Den Appelenburg was geen Edese boerderij

In tegenstelling tot wat eerder op Ede-west.nl werd vermeld is Den Appelenburg aan de Molenstraat geen oude Edese boerderij geweest. De naam "Den Appelenburg" is pas in 1982 aan het pand op deze locatie, gegeven. Dat vertelt Frans van Os in het onderstaande verhaal dat hij deze week aan de redactie van Ede-west.nl stuurde. 

Waarom dit verhaal.

In mijn zoektocht naar de naam : "Den Appelenburg" stuitte ik op een foto van een boerderij langs de kippenlijn op de website van Ede-West rondom 1900, die de naam "Den Appelenburg" zou dragen.

Het zou wel de boerderij kunnen zijn die rondom 1905 zou zijn afgebrand, want op de foto's die wij nog hebben is de voorgevel in ieder geval anders.

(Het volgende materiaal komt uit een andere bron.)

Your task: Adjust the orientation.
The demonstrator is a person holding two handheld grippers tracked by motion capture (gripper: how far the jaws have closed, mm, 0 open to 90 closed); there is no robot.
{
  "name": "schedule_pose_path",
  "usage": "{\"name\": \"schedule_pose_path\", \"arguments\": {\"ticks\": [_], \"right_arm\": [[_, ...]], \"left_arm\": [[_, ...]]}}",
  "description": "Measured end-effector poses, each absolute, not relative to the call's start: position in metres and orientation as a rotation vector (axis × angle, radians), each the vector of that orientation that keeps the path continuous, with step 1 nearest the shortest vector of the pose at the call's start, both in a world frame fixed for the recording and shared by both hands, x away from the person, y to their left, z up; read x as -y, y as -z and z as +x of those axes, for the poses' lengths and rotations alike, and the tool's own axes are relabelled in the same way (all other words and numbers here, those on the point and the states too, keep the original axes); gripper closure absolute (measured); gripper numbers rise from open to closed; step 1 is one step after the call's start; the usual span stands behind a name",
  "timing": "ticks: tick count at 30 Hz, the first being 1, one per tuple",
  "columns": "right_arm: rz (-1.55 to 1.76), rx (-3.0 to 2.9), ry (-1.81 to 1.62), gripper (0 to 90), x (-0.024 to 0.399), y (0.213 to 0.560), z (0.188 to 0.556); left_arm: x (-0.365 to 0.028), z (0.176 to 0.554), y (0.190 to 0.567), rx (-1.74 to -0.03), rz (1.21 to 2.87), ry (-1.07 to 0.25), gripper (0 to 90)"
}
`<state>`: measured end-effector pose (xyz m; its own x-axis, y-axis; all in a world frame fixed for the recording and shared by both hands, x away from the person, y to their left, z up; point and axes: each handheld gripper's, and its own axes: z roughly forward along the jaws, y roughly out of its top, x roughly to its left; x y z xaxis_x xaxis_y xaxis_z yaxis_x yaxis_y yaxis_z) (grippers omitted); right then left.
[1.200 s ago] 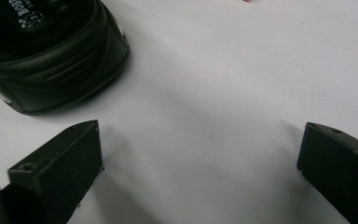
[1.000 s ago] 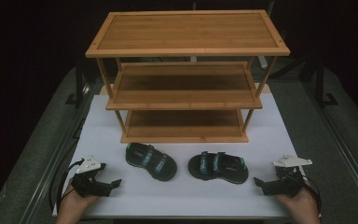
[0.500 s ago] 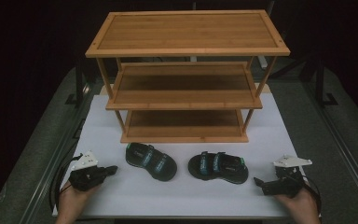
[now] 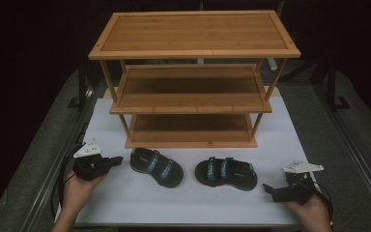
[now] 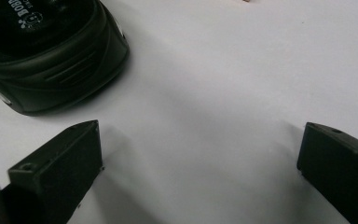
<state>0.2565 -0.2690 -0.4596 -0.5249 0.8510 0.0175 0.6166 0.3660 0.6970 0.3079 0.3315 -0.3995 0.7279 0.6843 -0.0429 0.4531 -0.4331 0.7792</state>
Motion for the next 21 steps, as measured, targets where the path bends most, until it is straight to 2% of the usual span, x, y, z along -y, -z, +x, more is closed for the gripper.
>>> {"name": "schedule_pose_path", "arguments": {"ticks": [21], "right_arm": [[1.285, -2.285, -0.944, 0.0, 0.269, 0.46, 0.256]], "left_arm": [[-0.302, 0.372, 0.402, -0.831, 2.093, -0.288, 90.0]]}}
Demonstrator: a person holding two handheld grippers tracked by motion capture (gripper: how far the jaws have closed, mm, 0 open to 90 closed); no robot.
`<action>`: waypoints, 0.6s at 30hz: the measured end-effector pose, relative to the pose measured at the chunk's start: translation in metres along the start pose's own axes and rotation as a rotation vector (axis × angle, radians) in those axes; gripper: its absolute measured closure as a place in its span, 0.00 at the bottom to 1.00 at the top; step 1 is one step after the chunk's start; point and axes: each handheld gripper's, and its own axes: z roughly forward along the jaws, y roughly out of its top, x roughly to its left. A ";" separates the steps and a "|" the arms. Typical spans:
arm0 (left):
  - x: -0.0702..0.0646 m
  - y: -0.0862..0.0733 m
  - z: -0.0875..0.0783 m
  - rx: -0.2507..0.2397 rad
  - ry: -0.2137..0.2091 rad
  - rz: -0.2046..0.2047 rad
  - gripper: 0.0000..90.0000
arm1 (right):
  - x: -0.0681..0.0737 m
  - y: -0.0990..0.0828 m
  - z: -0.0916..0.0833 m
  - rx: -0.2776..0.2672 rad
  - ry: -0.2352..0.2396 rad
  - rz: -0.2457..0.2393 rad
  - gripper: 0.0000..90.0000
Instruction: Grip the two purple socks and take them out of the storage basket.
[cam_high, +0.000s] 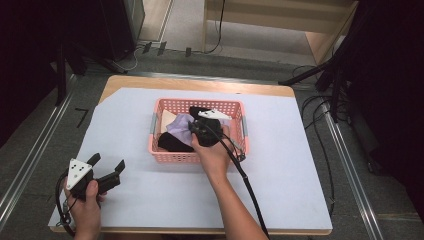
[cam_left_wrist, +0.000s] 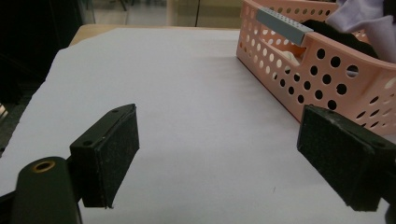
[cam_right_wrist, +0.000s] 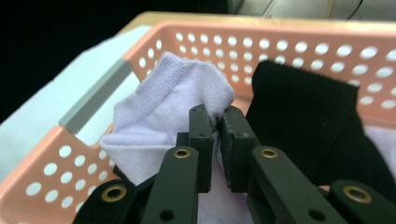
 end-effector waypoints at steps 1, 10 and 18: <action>0.000 0.000 0.000 0.000 0.000 0.000 0.15 | 0.000 0.000 -0.001 -0.015 -0.002 0.001 0.94; 0.000 0.000 0.000 0.000 0.001 0.001 0.15 | -0.005 0.007 -0.017 -0.146 -0.024 -0.031 0.94; 0.000 0.000 0.000 0.000 0.003 0.004 0.15 | -0.017 0.010 -0.034 -0.248 -0.059 -0.049 0.94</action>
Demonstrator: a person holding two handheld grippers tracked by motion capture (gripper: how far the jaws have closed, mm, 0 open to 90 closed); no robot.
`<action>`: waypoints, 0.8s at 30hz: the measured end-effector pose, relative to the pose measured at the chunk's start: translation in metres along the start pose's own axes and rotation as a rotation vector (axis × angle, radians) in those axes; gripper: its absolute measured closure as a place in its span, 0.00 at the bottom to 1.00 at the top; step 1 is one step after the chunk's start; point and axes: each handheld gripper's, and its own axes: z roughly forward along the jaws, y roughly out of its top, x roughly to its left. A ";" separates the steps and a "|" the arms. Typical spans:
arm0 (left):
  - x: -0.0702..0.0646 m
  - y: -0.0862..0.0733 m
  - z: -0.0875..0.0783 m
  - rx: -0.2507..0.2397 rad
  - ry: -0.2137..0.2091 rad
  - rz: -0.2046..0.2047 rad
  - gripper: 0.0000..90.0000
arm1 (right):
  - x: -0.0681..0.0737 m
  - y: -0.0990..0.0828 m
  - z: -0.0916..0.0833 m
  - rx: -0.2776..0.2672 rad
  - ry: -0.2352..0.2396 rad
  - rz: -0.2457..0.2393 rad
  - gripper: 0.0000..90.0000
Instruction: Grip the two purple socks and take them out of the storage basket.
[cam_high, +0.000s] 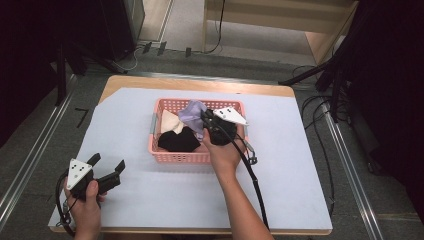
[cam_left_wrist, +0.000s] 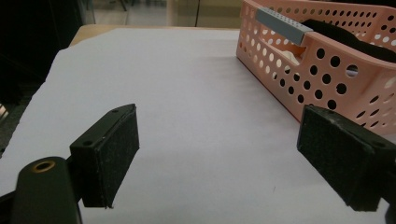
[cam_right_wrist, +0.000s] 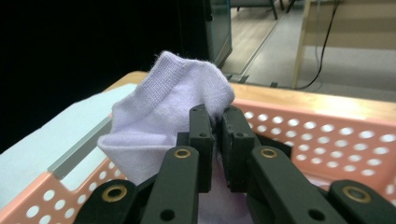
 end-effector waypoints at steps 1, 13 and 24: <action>0.000 0.000 0.000 0.000 -0.001 0.000 0.15 | 0.000 0.000 0.000 0.000 0.000 0.000 0.94; 0.000 0.000 0.000 0.000 0.001 0.000 0.15 | -0.044 0.012 -0.032 -0.103 -0.096 0.035 0.94; 0.000 0.000 0.000 -0.001 0.001 0.002 0.15 | -0.087 0.008 -0.058 -0.116 -0.199 0.060 0.94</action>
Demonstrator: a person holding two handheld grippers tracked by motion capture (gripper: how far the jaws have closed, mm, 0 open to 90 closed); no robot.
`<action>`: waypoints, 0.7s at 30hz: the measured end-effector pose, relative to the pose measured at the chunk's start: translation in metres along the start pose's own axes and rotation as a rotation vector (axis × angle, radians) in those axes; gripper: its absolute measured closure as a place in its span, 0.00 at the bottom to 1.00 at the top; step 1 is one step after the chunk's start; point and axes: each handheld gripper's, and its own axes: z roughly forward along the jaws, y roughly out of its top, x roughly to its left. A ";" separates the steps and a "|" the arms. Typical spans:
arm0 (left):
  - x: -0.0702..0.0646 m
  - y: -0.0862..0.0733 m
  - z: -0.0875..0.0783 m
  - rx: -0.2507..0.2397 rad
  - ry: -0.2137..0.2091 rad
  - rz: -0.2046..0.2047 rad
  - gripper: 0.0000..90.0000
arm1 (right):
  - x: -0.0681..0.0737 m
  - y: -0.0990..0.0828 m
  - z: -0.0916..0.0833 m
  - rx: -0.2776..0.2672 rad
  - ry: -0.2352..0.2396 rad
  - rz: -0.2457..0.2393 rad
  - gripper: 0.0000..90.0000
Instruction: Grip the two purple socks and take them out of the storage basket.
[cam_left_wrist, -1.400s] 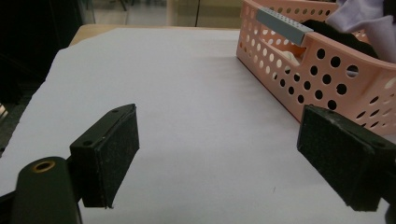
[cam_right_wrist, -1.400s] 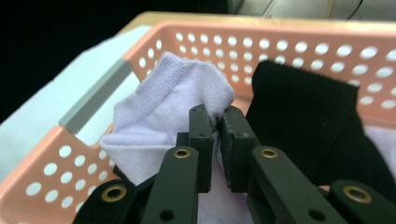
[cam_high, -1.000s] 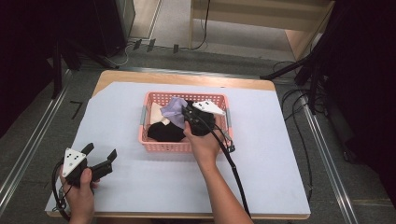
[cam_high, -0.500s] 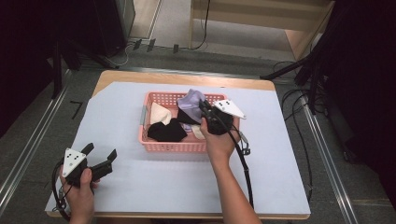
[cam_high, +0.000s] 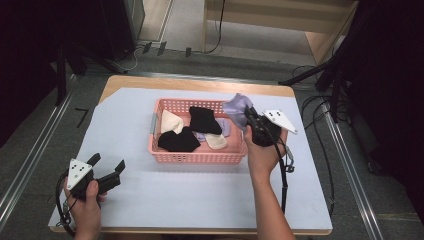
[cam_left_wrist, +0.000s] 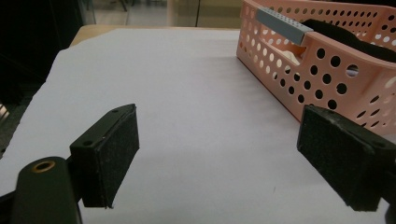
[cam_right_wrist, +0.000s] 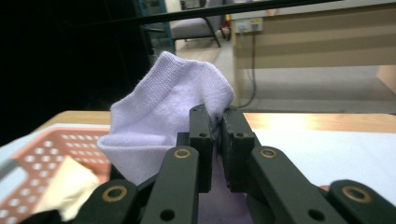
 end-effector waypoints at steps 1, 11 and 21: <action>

De naam van de boerderij is volstrekt onjuist. Die naam is er pas in 1982 aan het pand bevestigd. Dus het lijkt mij beter dat je bij de tekst bij die foto de naam "Den Appelenburg" weglaat.

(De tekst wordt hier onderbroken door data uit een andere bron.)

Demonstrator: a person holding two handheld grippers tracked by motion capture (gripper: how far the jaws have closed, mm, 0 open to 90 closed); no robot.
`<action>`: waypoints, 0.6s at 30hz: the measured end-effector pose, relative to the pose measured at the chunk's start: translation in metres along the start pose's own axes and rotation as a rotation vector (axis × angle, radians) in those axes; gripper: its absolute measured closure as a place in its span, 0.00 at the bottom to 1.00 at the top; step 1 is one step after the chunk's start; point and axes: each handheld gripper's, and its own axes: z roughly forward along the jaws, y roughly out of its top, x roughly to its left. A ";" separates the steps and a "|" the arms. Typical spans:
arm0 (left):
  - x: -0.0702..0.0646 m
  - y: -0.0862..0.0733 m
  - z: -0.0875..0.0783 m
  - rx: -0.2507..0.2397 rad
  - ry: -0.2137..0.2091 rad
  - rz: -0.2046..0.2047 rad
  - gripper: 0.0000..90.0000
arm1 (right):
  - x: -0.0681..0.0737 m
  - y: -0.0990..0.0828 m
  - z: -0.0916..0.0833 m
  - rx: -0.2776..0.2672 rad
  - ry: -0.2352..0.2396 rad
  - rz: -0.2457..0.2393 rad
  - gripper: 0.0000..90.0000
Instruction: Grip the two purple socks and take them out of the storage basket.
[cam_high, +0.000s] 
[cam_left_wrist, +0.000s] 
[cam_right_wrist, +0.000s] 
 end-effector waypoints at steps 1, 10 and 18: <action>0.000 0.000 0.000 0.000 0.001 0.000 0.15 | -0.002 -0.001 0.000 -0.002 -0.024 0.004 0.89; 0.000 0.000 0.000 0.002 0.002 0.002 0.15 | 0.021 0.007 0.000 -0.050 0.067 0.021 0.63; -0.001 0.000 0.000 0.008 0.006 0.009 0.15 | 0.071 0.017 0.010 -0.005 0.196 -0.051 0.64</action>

Ook heb ik ooit eens een artikel geschreven in Ede stad met de uitleg over het bord dat wij pas in 1982 hebben opgehangen en dat die naam niets met Ede heeft te maken. Overigens staat ook op de website van het appartementen gebouw een prachtig verhaal over de geschiedenis van boerderij "Den Appelenburg" dat volstrekt uit de duim is gezogen. De naam "Jacob van Beynem" die daarin genoemd wordt bestaat volgens mij in het geheel niet. En zeker niet in combinatie met de familie van Beijnhem.

 

Over de familie van Beijnhem

De familie van Beijnhem is in 1914 in Ede neergestreken. Mijn schoonvader en zijn ouders kwamen mee met hun werkgever de heer Bosch, die een broer had die notaris was in Sliedrecht. Die broers waren in die tijd de eigenaren van steenfabriek "De Blauwe Kamer" in het uiterste westen van Wageningen. Het meest westelijke deel van de 7 hectaren die het terrein van de Blauwe Kamer groot was, behoort tot de provincie Utrecht en daarmee tot de Gemeente Rhenen.

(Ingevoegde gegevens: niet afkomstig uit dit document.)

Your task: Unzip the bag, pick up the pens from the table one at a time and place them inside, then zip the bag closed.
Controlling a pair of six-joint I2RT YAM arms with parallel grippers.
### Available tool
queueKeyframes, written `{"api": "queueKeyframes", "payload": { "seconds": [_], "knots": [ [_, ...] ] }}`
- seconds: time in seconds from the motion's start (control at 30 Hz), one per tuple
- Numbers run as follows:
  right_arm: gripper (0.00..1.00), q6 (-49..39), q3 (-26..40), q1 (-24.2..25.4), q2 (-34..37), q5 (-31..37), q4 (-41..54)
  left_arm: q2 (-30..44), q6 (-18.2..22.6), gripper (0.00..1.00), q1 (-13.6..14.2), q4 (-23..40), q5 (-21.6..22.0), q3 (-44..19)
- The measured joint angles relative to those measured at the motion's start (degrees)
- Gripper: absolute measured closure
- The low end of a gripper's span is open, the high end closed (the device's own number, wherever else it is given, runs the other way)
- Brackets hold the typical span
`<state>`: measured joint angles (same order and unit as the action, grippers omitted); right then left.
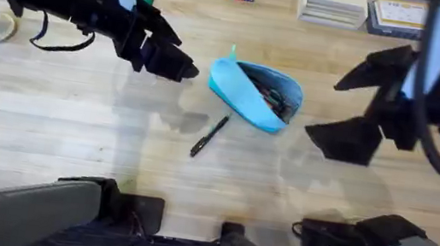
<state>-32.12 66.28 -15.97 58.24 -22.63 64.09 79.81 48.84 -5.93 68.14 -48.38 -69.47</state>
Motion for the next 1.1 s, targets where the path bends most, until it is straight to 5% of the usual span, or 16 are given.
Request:
{"api": "queueKeyframes", "payload": {
  "seconds": [0.53, 0.83, 1.1],
  "knots": [
    [0.004, 6.9, 0.1, 0.0, -16.4, 5.5, 12.2, 0.0, 0.0, 0.006, 0.0, 0.0, 0.3, 0.0],
    [0.004, 15.1, 0.1, 0.0, -17.6, 6.3, 15.2, 0.0, -5.4, 0.006, 0.2, -0.1, 6.9, 0.0],
    [0.004, 16.7, 0.1, 0.0, -17.6, 6.3, 15.0, 0.0, -13.3, 0.005, 6.5, -0.2, 15.4, 0.0]
  ]
}}
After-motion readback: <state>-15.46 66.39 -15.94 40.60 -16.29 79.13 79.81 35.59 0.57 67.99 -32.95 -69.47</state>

Dhr. Bosch (een vrijgezel) en de familie van Beijnhem gingen wonen in Ede op de Stationsweg hoek Eikenlaan. Dhr. Bosch had diabetes (destijds dodelijk) en kon het leiden van de steenfabriek niet meer bolwerken en de steenfabriek werd verkocht. Hij is naar Ede getrokken en nam de fam. van Beijnhem mee om hem te verzorgen. Mijn schoonvader was de jongste van 8 kinderen en heette net als zijn vader Ruth van Beijnhem.

Na het overlijden van dhr Bosch (in 1923) heeft zijn broer de woning aan de Stationsweg verkocht en voor de familie van Beijnhem een huis laten bouwen aan de Kreelseweg in Ede. (inmiddels is dat huis afgebroken). Zij gingen o.a. groente verkopen en van Beijnhem Sr. hield aan de Kreelseweg vee. Ook reed hij keuen naar de slachtplaats. 

In 1937 is dhr van Beijnhem Jr gehuwd met mevr Elisabeth Berghmans en ging wonen in, wat nu heet de Notaris Fischerstraat nr. 3, begon daar een groentehal en woonde erboven. Daar werden drie dochters geboren, waarvan mijn echtgenote de middelste is.

In 1955 heeft hij de boerderij gekocht aan de Molenstraat nr. 40 (later nr. 144) van de weduwe van Voorthuizen. Dhr. van Voorthuizen was een handelaar in lijnkoeken (van veevoer) en was in de jaren '30 wethouder in de gemeente Ede. Er is ook een straat naar hem genoemd. Er zijn in Ede drie straten genoemd naar wethouders, de van Voorthuizenlaan, de IJssel de Schepperlaan en de Thomaslaan. Alle drie straten liggen in Ede-West tussen de Molenstraat en de Veenderweg. Dat zijn overigens de enige straten die in Ede naar wethouders zijn vernoemd.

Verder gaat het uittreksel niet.